FOXO3 activation causes biphasic ROS accumulation at mitochondria leading to feed forward activation and apoptosis. SH-EP neuroblastoma cells expressing a conditional FOXO3-ERtm protein were treated with 4-OH-tamoxifene (4OHT), which leads to functional activation of this transgene. FOXO3 induces a first ROS accumulation at 4 h with complete SESN3-dependent decay of ROS between 8 and 14 h and strong secondary accumulation of ROS afterwards that finally leads to apoptotic cell death. Accumulation of ROS was detected using MitoTracker Red CMH₂XROS (Invitrogen) by live-cell imaging in an Axiovert200M microscope (Zeiss) (A). Subsequent to the first ROS peak triggered by FOXO3(A3)ERtm nuclear accumulation of ECFP-FOXO3wt is observed suggesting amplifying feed forward activation of additional FOXO3 molecules after primary FOXO3 activation (B). Apoptosis was determined by Annexin-V staining in a FC500 flow cytometer (Beckman-Coulter) (C). The chronology of cellular events in response to FOXO3 activation: after 4 h ECFP-tagged FOXO3 starts to accumulate in the nucleus (blue line, data based on quantification of nuclear FOXO3 by live cell imaging analysis), ROS accumulates first after 4 h, followed by decay to background ROS levels and a second much more intensive ROS accumulation (red line) that also marks the onset of cell death (black line, based on time course experiments using flow cytometric analysis of annexin-V staining). The data was compiled from analyses shown in (A–C), additional unpublished data or data from (Hagenbuchner et al., 2012a) (D). Model of cell death/stress resistance regulation by FOXO3 involving the biphasic accumulation of mitochondrial ROS downstream of Bim, which may constitute a feed forward signal to overcome the ROS-protective capacity of SESN3 (E).

Figure 3

The FOXO3-target Survivin reduces mitochondrial respiration and induces mitochondrial fission in neuronal tumor cells via Drp1 recruitment to mitochondria. Ectopic expression of the anti-apoptotic protein Survivin in neuroblastoma cells reduces basal and FCCP-activated mitochondrial respiration to about one third of control cells. Oxygen consumption of the cells and mitochondrial function were analyzed by high-resolution respirometry (Kuznetsov et al., 2008), using a two-channel Oroboros Oxygraph respirometer. This reduced respiratory activity results from almost absence of respiratory complex I activity (data not shown; ^***P < 0.001, student's t-test) (A). Survivin recruits DNM1L/Drp1 to mitochondria and induces mitochondrial fission.

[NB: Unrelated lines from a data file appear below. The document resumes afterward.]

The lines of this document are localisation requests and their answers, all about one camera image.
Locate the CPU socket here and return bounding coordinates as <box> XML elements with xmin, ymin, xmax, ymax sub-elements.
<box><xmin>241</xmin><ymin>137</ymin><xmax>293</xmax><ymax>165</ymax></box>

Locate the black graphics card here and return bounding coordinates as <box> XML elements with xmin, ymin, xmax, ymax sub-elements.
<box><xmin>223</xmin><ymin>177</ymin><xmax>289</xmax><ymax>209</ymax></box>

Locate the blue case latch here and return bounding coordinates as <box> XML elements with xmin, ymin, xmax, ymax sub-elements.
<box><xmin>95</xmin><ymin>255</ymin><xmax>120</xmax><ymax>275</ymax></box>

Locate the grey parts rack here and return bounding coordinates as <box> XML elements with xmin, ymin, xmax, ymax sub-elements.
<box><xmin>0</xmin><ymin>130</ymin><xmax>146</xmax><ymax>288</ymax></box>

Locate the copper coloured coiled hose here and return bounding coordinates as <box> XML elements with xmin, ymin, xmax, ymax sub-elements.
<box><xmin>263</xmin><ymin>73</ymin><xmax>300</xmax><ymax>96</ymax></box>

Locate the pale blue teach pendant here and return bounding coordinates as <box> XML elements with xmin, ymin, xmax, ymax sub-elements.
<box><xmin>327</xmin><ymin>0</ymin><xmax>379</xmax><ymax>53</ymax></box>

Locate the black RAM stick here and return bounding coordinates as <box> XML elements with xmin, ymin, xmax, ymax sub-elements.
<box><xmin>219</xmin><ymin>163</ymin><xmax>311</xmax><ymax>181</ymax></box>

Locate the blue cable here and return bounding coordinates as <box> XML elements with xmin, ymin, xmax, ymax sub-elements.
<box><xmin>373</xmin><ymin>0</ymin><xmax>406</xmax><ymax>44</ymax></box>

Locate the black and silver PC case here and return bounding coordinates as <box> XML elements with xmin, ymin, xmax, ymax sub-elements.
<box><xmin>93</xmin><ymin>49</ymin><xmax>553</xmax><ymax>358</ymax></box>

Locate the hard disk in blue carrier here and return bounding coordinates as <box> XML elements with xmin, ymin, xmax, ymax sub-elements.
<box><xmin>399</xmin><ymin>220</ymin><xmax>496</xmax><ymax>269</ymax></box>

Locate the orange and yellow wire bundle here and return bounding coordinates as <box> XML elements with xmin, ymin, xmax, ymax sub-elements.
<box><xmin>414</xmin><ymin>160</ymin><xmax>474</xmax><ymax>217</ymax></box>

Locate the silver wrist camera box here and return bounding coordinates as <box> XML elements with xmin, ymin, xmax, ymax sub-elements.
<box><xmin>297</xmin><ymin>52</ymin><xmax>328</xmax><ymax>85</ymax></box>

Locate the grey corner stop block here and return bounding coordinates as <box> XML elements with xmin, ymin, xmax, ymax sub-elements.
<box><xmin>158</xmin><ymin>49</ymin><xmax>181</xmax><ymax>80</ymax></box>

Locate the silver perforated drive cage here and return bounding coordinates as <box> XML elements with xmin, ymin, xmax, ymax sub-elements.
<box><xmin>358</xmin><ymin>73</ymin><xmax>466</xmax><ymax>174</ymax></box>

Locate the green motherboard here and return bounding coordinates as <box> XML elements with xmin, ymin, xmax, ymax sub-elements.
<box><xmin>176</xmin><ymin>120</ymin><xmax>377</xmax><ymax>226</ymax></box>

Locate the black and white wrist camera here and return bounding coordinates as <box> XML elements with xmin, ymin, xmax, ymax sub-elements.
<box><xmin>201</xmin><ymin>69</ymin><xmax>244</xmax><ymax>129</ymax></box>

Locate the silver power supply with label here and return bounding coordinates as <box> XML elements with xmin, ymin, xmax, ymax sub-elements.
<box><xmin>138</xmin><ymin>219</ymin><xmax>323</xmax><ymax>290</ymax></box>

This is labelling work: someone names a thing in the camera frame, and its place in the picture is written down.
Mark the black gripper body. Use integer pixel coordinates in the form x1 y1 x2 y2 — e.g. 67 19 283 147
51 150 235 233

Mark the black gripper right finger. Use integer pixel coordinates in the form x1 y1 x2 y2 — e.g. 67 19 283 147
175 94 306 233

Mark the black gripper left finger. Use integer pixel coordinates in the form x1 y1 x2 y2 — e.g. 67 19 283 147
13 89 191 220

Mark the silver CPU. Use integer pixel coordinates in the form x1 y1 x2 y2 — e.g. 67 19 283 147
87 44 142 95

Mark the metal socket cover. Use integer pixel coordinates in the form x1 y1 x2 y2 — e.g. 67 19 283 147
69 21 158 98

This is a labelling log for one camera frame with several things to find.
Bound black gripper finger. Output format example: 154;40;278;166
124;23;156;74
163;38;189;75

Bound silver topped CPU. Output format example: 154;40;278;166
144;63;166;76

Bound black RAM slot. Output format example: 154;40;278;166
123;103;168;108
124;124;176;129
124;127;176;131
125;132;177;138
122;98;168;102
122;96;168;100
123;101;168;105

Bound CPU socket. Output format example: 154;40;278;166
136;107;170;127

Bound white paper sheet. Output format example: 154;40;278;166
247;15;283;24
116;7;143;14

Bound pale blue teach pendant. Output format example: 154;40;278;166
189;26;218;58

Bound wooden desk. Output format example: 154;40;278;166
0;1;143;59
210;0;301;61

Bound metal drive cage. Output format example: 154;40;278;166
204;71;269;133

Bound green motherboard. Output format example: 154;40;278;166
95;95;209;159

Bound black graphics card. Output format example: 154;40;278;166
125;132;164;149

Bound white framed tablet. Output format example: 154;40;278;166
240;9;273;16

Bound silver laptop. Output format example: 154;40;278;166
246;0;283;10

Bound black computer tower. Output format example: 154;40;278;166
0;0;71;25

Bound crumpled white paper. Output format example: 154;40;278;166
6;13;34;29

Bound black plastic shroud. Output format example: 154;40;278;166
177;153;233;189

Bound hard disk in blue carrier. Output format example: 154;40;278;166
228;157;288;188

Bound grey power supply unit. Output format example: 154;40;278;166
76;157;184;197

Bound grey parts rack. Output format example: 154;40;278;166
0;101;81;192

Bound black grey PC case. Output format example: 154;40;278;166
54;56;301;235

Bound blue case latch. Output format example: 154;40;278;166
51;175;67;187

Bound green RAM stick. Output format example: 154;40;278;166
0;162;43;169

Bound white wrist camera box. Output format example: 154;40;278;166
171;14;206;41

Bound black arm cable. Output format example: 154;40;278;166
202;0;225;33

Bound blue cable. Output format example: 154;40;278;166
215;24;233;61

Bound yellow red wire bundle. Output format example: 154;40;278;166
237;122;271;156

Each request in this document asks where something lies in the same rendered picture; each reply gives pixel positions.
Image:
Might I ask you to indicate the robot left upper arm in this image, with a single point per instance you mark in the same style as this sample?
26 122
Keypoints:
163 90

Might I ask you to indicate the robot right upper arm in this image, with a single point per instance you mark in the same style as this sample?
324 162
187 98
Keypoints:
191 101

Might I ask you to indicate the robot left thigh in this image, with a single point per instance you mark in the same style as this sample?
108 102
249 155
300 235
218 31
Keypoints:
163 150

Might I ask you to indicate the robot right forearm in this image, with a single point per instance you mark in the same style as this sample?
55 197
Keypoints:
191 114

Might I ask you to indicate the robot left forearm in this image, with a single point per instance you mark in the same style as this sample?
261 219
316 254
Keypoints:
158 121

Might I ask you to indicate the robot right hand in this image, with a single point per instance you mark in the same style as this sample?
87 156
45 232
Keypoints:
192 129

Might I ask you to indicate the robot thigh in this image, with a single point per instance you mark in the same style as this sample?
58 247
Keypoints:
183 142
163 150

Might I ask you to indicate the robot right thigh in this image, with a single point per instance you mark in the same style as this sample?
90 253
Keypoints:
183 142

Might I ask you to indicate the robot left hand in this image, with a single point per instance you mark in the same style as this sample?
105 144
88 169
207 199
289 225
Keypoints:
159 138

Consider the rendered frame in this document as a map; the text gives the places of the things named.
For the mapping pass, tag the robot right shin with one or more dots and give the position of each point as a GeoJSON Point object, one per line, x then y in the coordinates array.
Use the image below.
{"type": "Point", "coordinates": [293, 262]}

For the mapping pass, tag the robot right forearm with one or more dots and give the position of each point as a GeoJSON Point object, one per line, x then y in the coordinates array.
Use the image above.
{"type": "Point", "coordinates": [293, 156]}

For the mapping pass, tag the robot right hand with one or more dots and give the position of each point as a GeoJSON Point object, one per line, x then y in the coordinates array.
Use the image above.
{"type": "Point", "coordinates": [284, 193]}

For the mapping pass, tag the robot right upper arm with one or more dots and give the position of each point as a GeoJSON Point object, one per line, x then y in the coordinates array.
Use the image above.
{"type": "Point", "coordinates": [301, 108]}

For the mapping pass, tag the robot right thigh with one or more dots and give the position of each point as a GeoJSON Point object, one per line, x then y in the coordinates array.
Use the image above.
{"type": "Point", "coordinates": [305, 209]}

Microscopic images were acquired on an Axiovert200M microscope equipped with an Apotome_2 module (B). Mitochondrial fission is associated with apoptosis-protection and significantly reduced capability to accumulate ROS in response to FOXO3 activation or treatment with chemotherapeutic agents (see text) (Hagenbuchner et al., 2012b).

Figure 4

A conceptional view on how FOXO3 regulates mitochondrial ROS and apoptotic cell death in neuronal cells and neuroblastoma tumor cells. Transitory induction of pro-apoptotic Bim by FOXO3 constitutes a first mitochondria-damaging signal that triggers the primary ROS peak at 4 h. In parallel the ROS-detoxifying SESN3 accumulates and critically regulates decay of the ROS after 4–6 h. Bim-neutralizing BclxL and Survivin are both repressed by FOXO3, thereby lowering the ability of the cell to cope with apoptosis-inducing signals. This concerted regulation of pro- and anti-apoptotic ROS-affecting proteins overcomes the protective effect of SESN3 after about 16 h leading to a sharp and continuous increase in ROS, which finally leads to apoptotic cell death. The schematic presentation is based on several time-course immunoblot experiments and data from fluorescence-based mitochondrial ROS measurements not included in this paper.